== Segment start ==
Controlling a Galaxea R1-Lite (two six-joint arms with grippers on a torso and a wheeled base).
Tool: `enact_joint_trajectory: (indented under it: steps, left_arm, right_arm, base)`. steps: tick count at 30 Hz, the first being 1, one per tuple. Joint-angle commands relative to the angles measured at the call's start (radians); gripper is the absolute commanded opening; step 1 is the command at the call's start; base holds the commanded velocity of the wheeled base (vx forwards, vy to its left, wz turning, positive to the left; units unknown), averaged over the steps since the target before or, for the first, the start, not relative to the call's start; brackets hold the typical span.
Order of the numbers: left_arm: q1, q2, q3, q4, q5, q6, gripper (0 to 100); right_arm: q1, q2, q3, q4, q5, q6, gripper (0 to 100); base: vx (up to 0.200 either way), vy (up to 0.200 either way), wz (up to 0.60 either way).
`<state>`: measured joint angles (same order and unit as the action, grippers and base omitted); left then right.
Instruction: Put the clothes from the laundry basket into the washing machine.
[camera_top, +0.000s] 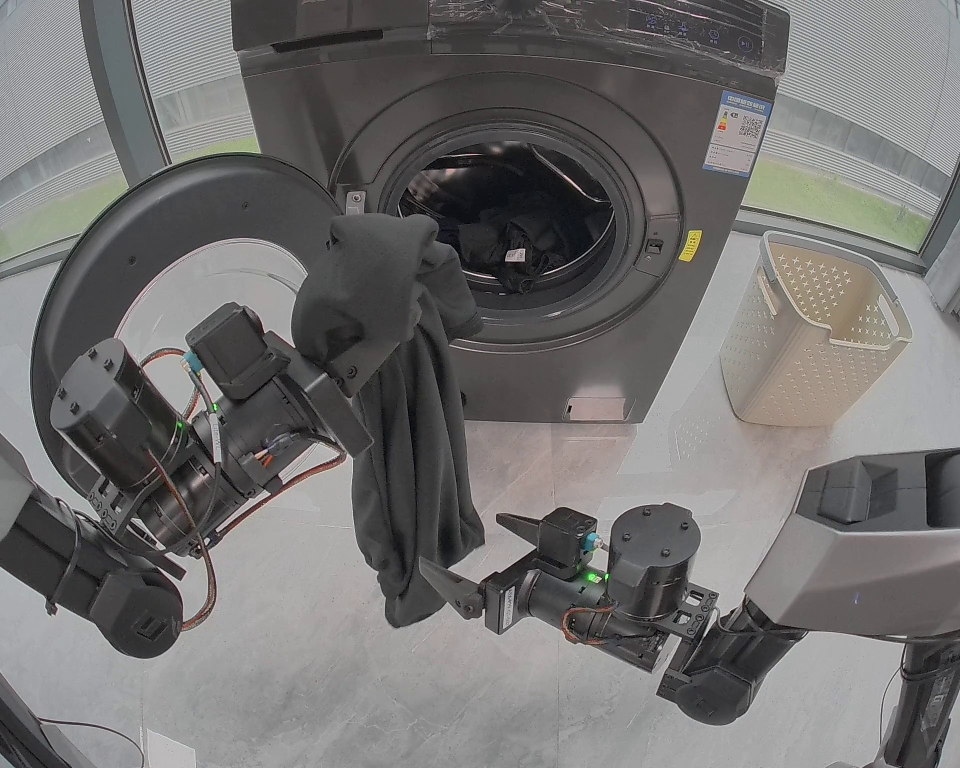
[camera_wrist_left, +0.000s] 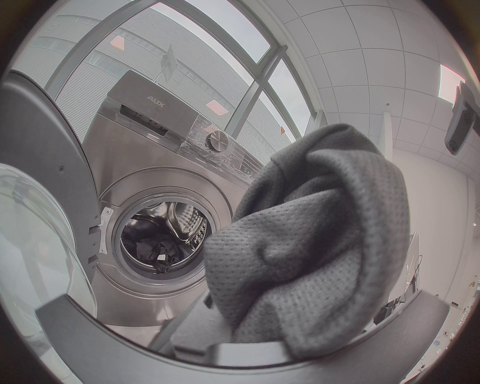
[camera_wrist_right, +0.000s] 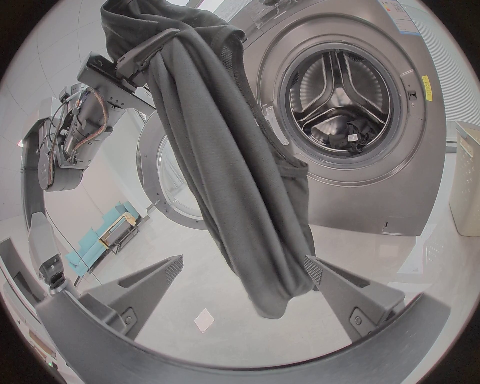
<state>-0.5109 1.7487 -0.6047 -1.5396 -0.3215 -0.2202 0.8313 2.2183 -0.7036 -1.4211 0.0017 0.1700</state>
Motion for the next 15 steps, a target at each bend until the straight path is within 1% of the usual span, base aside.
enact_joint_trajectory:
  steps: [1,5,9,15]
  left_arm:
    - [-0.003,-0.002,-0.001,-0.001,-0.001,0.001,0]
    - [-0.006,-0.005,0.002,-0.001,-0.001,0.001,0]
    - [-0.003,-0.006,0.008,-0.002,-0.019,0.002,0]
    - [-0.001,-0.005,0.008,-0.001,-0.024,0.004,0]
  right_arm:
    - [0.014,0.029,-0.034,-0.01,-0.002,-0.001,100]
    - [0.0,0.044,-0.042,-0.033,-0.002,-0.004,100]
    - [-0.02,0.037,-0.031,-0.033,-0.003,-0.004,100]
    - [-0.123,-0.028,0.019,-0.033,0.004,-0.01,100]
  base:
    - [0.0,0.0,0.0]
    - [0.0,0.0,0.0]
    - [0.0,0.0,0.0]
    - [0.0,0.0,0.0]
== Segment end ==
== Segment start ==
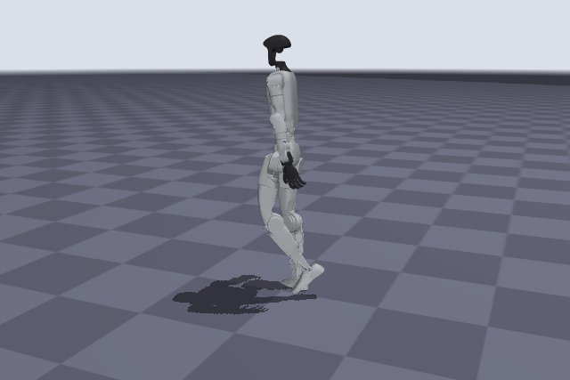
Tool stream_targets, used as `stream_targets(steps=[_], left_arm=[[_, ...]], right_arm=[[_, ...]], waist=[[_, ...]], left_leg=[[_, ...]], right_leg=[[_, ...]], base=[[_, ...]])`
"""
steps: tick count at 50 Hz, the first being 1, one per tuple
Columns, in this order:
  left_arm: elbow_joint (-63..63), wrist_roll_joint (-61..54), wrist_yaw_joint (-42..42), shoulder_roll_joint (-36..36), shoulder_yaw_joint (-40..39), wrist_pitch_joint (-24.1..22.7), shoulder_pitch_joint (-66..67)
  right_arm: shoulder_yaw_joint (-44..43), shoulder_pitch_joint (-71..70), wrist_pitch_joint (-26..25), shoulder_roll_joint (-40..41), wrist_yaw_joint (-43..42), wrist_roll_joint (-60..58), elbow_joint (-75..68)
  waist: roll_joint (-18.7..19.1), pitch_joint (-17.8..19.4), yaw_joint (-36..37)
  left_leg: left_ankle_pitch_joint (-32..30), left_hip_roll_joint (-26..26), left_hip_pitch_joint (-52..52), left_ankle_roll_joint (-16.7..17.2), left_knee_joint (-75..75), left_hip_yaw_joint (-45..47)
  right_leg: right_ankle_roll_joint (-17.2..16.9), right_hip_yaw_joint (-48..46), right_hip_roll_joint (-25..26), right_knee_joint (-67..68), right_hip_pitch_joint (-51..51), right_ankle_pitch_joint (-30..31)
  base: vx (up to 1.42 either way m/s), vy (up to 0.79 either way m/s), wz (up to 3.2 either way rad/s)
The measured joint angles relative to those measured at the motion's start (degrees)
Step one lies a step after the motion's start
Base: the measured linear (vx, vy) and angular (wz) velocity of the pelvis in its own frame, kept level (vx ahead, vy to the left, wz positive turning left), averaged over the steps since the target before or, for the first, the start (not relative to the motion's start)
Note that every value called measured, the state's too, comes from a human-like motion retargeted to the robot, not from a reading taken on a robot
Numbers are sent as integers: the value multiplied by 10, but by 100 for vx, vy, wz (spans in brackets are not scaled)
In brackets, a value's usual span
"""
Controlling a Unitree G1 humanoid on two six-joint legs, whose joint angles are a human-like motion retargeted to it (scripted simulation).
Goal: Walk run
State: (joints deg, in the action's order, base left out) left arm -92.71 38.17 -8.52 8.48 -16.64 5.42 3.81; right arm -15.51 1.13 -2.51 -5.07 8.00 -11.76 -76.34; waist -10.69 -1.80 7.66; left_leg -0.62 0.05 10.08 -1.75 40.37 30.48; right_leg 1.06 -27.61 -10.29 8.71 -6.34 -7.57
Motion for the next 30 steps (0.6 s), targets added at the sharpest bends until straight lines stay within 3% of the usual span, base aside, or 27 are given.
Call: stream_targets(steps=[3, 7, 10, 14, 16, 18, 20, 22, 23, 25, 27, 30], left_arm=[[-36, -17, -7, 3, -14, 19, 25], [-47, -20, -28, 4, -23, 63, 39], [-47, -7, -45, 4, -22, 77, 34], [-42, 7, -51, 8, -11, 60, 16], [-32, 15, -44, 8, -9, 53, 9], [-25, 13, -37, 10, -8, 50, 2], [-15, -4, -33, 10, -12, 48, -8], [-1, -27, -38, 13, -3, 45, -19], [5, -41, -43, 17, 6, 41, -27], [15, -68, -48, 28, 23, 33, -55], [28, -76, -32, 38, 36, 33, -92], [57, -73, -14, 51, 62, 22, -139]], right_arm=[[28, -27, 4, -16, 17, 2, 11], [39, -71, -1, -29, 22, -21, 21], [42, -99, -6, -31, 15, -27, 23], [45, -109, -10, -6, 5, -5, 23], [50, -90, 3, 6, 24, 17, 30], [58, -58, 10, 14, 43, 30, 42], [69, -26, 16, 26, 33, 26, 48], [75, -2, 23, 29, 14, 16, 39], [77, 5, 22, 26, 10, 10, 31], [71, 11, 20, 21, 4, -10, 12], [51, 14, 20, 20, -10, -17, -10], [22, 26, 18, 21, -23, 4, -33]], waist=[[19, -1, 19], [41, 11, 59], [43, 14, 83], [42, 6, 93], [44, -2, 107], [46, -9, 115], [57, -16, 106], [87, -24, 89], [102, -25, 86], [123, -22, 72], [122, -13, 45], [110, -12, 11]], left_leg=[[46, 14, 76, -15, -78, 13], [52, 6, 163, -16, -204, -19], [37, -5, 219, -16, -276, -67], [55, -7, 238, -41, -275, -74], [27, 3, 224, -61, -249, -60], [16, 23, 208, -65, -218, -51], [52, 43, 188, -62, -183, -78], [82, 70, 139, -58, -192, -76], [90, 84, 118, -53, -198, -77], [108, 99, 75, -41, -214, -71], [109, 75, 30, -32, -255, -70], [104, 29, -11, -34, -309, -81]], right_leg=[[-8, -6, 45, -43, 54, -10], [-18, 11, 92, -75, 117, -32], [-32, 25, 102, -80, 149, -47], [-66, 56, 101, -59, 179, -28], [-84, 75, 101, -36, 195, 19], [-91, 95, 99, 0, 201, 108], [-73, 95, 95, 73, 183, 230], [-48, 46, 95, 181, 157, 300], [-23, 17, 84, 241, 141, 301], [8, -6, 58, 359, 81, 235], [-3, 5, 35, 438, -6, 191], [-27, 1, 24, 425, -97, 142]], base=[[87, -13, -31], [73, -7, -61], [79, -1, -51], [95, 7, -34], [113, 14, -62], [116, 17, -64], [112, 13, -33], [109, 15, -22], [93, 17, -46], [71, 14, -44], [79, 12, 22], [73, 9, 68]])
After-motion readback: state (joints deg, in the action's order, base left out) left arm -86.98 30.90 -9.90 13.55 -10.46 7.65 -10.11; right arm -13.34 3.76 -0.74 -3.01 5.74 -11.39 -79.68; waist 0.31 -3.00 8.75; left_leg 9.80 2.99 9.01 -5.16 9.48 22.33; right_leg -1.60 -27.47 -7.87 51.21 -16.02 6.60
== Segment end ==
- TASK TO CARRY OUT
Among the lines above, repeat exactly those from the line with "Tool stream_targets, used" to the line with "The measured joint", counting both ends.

- SOLUTION FOR THIS TASK
Tool stream_targets, used as `stream_targets(steps=[_], left_arm=[[_, ...]], right_arm=[[_, ...]], waist=[[_, ...]], left_leg=[[_, ...]], right_leg=[[_, ...]], base=[[_, ...]])`
"""
steps: tick count at 50 Hz, the first being 1, one per tuple
Columns, in this order:
  left_arm: elbow_joint (-63..63), wrist_roll_joint (-61..54), wrist_yaw_joint (-42..42), shoulder_roll_joint (-36..36), shoulder_yaw_joint (-40..39), wrist_pitch_joint (-24.1..22.7), shoulder_pitch_joint (-66..67)
  right_arm: shoulder_yaw_joint (-44..43), shoulder_pitch_joint (-71..70), wrist_pitch_joint (-26..25), shoulder_roll_joint (-40..41), wrist_yaw_joint (-43..42), wrist_roll_joint (-60..58), elbow_joint (-75..68)
  waist: roll_joint (-18.7..19.1), pitch_joint (-17.8..19.4), yaw_joint (-36..37)
  left_leg: left_ankle_pitch_joint (-32..30), left_hip_roll_joint (-26..26), left_hip_pitch_joint (-52..52), left_ankle_roll_joint (-16.7..17.2), left_knee_joint (-75..75), left_hip_yaw_joint (-45..47)
  right_leg: right_ankle_roll_joint (-17.2..16.9), right_hip_yaw_joint (-48..46), right_hip_roll_joint (-25..26), right_knee_joint (-67..68), right_hip_pitch_joint (-51..51), right_ankle_pitch_joint (-30..31)
  base: vx (up to 1.42 either way m/s), vy (up to 0.79 either way m/s), wz (up to 3.2 either way rad/s)
The measured joint angles relative to those measured at the motion's start (degrees)

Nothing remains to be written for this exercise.